Dizide Serdar Gökhan, eskiden de bu tür filmler çekmiş olmasının verdiği tecrübeyle (Baybora’ya da benziyor zaten) göz boyarken, Balaban’ı canlandıran Sümer Tilmaç’ın Sezai Aydın’a ait Barni ile Rocky3 kırması dublajı bir o kadar kulak tırmalıyor. Izlerken, Balaban konuşmasın istedim.

Başka neler yoktu ki, orman niyetine seçilen dün dikilmiş kavakların arasındaki avlanma sekansı; O Brother Where Art Thou’dan aşırma, ırmak kenarında kızların şarkı türkü söyledikleri bölüm; Camoka’nın, gerçi Danyal Topatan’ın Camoka’sının yanında lafını etmeye bile değmez, boğazını yırtarak veya gözlerini çıldır çevirerek bir şeyler söylemeye çalışması; ha, Özlem Tekin’i de unutmamalı, zaten Özlem Tekin’in olduğu sahneler, özellikle mağara mekanına geçildiğinde “emret bakanım” ayarında bir tiyatroya dönüyor, bunun yanına bir de Özlem Tekin’in rapçi ağzıyla, son derece yapay konuşması eklenince, “amaaan, hadi bu da geçsin çabuk ol” diyerek, ister istemez dikkatinizi dağıtıyorsunuz. “Dengesiz efekt kullanımı” suretinde açıklayabileceğim, mesela bir kavga sahnesinde, adamın biri tekme yiyince 2 metre uzağa fırlarken, hemen bir sonraki sahnede başka bir adam balyoz bir yumruk yiyip, sinek gibi yere yığılıyor.

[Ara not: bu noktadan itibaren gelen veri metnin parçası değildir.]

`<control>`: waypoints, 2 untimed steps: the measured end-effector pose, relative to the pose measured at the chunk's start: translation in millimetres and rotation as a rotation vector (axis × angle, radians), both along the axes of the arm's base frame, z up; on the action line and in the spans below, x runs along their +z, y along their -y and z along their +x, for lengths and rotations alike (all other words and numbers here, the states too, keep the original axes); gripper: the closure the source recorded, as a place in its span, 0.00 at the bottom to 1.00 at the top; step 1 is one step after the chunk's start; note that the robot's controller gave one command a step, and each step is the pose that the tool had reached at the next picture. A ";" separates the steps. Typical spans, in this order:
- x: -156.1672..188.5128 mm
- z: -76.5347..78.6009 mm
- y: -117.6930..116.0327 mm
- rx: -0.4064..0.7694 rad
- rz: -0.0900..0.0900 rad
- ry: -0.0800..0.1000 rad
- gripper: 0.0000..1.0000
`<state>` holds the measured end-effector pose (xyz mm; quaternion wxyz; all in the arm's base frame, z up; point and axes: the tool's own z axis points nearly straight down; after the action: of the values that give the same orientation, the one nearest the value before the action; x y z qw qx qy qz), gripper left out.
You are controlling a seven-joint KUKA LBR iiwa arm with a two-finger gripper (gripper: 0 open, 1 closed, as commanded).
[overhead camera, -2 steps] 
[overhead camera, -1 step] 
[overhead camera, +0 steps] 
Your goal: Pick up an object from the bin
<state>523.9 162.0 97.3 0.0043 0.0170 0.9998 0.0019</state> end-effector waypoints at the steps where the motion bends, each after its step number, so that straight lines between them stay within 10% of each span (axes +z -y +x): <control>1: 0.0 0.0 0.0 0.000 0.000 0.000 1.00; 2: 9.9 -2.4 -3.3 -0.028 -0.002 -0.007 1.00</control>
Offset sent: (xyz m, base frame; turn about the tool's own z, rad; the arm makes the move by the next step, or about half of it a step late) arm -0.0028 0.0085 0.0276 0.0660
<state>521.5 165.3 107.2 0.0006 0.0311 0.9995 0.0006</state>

Pazar mekanına gelince, orasının zaten Conan, ya da daha yeni bir örnek olarak Dungeons& Dragons gibi fantastik çalışmalardaki “tavern” konseptinden payda aldığı gün gibi ortada.

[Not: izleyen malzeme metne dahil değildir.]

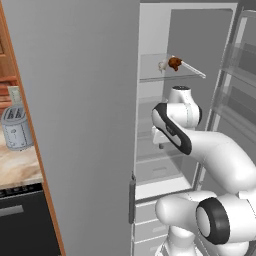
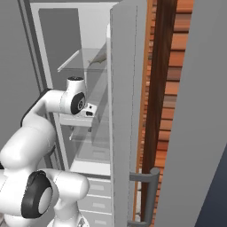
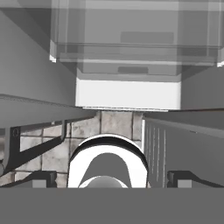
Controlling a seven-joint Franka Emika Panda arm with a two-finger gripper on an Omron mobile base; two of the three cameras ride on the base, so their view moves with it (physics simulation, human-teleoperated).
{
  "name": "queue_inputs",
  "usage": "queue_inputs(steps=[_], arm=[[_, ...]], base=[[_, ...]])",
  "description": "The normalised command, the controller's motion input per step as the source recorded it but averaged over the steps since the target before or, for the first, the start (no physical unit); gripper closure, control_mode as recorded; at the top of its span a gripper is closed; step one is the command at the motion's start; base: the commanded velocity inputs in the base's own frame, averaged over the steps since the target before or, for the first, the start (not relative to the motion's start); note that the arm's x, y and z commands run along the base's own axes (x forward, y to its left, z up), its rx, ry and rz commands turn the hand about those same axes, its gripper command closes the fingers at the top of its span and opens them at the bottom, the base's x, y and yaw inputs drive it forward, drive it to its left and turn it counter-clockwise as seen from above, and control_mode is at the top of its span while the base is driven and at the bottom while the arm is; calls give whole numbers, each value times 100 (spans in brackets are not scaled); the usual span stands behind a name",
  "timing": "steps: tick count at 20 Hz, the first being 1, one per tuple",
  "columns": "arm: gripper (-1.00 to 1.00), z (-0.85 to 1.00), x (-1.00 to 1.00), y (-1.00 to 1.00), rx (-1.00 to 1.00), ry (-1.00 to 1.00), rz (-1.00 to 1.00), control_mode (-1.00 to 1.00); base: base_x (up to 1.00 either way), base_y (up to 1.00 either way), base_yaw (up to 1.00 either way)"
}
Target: Gather the mushroom and lime from the fridge and place them on a tray on the dining counter. Then gather the chicken drumstick and fish from the fridge and place them on the other tray.
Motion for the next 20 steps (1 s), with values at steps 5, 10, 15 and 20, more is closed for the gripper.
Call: queue_inputs(steps=[5,10,15,20], arm=[[-100,23,4,0,0,0,1,-100],[-100,30,22,0,0,-9,0,-100],[-100,35,17,0,0,-12,0,-100],[-100,37,11,-6,0,-24,0,-100]], base=[[0,0,0],[0,0,0],[0,0,0],[0,0,0]])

Artık Zeyna & Herkul benzerliklerine bir şey demeyeyim; biliyoruz ki dizi mutlaka çocukların ilgisine de mazhar olmak amacı taşıyor. ve lakin, diyalogların böylesine salaklara gore hazırlanmış olması da, dizinin “ciddi” olarak algılanmasına en büyük engel oluyor.

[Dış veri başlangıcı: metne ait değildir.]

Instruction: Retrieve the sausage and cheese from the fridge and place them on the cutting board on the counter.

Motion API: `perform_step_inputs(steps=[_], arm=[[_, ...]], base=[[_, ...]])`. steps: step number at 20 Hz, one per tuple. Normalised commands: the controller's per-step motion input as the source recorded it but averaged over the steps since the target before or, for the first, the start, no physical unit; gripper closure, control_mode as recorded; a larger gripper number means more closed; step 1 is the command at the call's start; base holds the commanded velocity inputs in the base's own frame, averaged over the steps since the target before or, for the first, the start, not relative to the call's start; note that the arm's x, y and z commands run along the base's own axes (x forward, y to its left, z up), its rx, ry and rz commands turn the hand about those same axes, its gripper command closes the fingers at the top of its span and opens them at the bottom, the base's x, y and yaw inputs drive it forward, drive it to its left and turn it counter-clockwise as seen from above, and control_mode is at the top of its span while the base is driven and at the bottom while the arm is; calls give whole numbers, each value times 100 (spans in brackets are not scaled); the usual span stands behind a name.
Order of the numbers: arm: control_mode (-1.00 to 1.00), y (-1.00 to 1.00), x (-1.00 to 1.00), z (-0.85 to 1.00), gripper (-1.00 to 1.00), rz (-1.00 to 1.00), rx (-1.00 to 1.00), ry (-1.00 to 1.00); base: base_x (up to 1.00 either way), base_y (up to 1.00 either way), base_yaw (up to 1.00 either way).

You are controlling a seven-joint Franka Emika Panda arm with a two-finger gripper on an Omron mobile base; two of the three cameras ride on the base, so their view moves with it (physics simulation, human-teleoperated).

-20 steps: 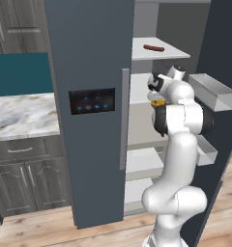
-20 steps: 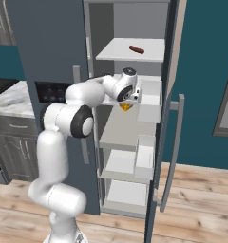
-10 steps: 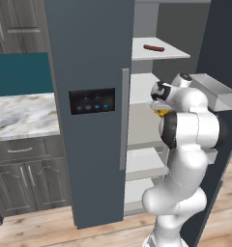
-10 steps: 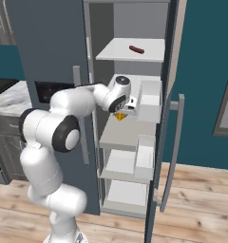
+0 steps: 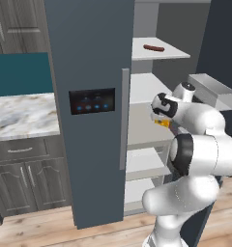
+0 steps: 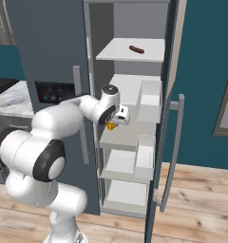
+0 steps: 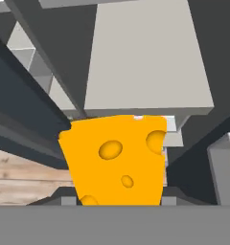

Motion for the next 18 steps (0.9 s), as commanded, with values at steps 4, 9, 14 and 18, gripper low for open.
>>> perform_step_inputs(steps=[4, 9, 14, 18], arm=[[-100, 30, -63, -9, 100, -4, -3, 0], [-100, 28, -54, -1, 100, -7, 0, 0], [-100, 30, -55, -5, 100, -4, 0, 0], [-100, 22, -47, -1, 100, -3, 0, 0]], base=[[0, 0, 0], [0, 0, 0], [0, 0, 0], [0, 0, 0]])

En neticede, Karaoğlan dizisi, yekpare bir girişim, keşke benzerleri de olsa. Fakat kendi adıma ben, öncelikle beni izlerken aşırı yorduğu için, en ufağından, Karaoğlan’ın annesi doğum yaparken, kameranın kadının çenesiyle göğüsleri arasında, adeta oyunda olmayan bir bölgesini çerçevelemesi gibi bir çok “boş kadraj” barındırdığından, herhangi bir derinlik beklemek boş belki ama düşünmeye sevk edecek hiç bir öğe barındırmadığından, izleyicinin empati kurabileceği hiç bir karakter içermediği veya olası karakterleri de (dublaj, sürmenaj gibi) başka nedenlerle harcadığından, bizim çocukluk kahramanlarımızı, zamana uydurmak adına, clubber Karaoğlan, rapçi Zenka, manken Bayırgülü, onun bunun köpeği olmuş, kendini at sanan Camoka hallerine düşürdüğünden; oysa sevmek ve izlemek isterken, beğenmedim, beğenemedim.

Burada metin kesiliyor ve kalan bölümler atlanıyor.